Course Code: preddata
Duration: 98 hours
Prerequisites:

Attendees are required to be familiar with Java for the part that relates to writing Hadoop queries in Java.

Overview:

Part 1

This course is intended to introduce and deepen both predictive analytics on one hand and big data tools for data administration and querying on the second hand.  An introduction to machine learning and an exploration of probability concepts for machine learning will provide both an overview and a set of tools that can be reused for all types of models.  Models for linear and logistic regression are fully explored and an introduction to neural networks is given.  On a Cloudera installation with Hadoop and Spark attendees will explore the fundamental concepts for Hadoop (HDFS, map reduce...) and Spark (RDDs ...) as well as the tools for querying and administering data.

Part 2

This course covers the installation of Hadoop and Spark in both a standard way as well as using the Cloudera platform.  The integration of R and Python is implemented with Spark and with one another.

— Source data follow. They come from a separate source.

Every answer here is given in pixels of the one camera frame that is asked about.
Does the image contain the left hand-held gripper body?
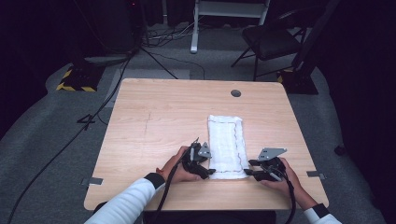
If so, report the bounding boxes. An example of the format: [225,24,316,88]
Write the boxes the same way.
[181,141,213,173]

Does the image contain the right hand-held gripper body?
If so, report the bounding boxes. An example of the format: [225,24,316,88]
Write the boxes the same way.
[255,147,288,182]

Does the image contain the white cloth with dark stitching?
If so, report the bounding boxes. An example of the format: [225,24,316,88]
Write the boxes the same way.
[207,114,250,181]

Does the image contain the person's left hand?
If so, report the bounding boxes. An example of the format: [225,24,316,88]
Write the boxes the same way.
[155,146,203,184]

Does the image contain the person's right hand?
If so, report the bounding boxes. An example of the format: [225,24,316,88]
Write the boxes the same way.
[261,157,318,211]

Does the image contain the grey tape strip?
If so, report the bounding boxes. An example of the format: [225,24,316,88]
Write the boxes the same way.
[81,176,105,187]
[306,170,327,180]

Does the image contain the person's dark clothed legs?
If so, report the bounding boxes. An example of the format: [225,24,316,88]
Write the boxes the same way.
[92,201,276,224]

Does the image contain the black base with hazard stripes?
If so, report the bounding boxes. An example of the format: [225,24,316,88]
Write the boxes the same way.
[276,68,319,95]
[55,63,106,92]

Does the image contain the black folding chair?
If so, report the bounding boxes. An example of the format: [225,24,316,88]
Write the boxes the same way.
[231,7,307,82]

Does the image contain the black slanted stand pole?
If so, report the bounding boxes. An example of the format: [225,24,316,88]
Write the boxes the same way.
[292,0,341,71]

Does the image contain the black computer tower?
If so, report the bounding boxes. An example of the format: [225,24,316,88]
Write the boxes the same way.
[104,0,145,54]

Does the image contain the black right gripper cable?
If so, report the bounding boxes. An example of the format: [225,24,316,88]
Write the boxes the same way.
[262,164,297,224]

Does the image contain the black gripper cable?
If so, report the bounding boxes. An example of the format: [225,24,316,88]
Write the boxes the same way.
[148,137,201,224]
[262,164,297,224]

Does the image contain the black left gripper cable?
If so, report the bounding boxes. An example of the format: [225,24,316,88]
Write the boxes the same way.
[148,137,201,224]

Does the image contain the thin black floor cable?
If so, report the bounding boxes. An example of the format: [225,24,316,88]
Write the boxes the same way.
[139,46,206,80]

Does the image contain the bundle of floor cables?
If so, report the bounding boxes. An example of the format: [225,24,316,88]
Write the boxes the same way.
[141,21,200,49]

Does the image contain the long black floor cable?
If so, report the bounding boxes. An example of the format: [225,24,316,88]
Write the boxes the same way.
[7,52,135,224]

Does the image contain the white metal desk frame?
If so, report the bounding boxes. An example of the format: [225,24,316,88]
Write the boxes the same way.
[190,0,271,54]

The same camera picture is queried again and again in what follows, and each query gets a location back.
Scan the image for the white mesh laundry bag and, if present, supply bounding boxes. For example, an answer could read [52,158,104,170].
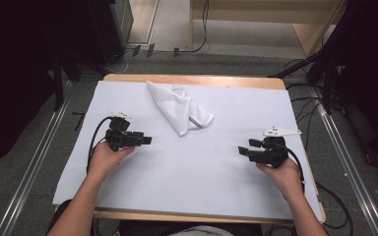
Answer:
[146,81,215,138]

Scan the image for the person's right hand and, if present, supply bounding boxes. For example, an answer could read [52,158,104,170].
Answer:
[255,156,305,202]

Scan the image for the black cabinet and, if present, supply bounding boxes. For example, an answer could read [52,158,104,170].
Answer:
[88,0,134,66]

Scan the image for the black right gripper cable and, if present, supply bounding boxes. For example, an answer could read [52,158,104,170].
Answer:
[275,142,306,195]

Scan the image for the black floor cable loop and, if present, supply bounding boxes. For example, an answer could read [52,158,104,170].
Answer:
[314,181,355,236]

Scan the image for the dark curtain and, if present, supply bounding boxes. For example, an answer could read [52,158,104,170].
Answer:
[308,0,378,169]
[0,0,112,175]

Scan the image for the aluminium floor rail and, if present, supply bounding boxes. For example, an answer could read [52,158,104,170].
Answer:
[0,82,74,236]
[310,87,378,236]

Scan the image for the black floor cables bundle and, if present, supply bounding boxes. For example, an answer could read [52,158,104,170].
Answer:
[283,58,326,151]

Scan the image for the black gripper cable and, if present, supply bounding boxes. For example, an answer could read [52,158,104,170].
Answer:
[275,142,306,195]
[86,115,116,175]

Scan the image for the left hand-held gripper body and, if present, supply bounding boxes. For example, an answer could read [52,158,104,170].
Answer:
[104,112,136,152]

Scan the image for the light wooden bench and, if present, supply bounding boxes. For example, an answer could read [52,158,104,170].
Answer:
[188,0,348,57]

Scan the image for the person's left hand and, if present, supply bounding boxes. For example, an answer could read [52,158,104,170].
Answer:
[87,141,136,185]

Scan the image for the black metal stand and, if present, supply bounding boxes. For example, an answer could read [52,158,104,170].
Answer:
[269,32,346,116]
[52,48,112,112]

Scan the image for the black hanging cable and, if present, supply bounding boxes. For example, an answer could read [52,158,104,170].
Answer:
[190,0,211,54]

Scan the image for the black chair armrest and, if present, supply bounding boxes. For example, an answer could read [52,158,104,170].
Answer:
[47,199,74,236]

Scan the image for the person's grey shirt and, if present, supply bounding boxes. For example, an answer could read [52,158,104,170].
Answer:
[173,225,235,236]

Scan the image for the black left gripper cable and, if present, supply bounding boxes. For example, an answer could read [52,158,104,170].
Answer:
[86,115,116,175]

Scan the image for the wooden table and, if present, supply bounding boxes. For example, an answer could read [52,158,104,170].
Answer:
[54,73,327,225]

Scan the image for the white table mat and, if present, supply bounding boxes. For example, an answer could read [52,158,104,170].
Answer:
[52,81,324,222]

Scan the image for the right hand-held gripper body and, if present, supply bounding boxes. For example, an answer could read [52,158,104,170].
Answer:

More predictive analytics models are explored and apprehended.

Course Outline:

Part 1 (7-9 days)

Predictive Analytics

  • Introduction to machine learning
  • Introduction to probability
  • Linear Regression
  • Logistic Regression
  • Neural Networks

Hadoop

  • What is Hadoop
  • Structure and Unstructured Data
  • HDFS
  • Clusters
  • The Cloudera GUI
  • Moving Data into Hadoop
  • Moving Data out of Hadoop
  • Hive
  • Impala
  • Introduction to Oozie (Time Permitting)
  • Pig
  • Map Reduce
  • Streamlining HDFS
  • Performance Diagnosis and Optimization Techniques

Spark

  • Spark Ecosystem
  • Spark Programming Model
  • Running Applications

Part 2 (5 days)

Python / R basic integration

  • Integration options
  • Calling Python from R
  • Calling R from Python

Installations

  • Installation of hadoop and spark using “Cloudera”
  • Hadoop manual installation
  • Standalone Spark manual installation
  • Spark integration to Hadoop

Spark for R and Python

  • Spark and Data
  • Spark SQL
  • Spark Streaming
  • SparkR
  • PySpark

Predictive Analytics 2

  • Support vector machine
  • Tree Based methods
  • Ensemble Methods
  • Time Series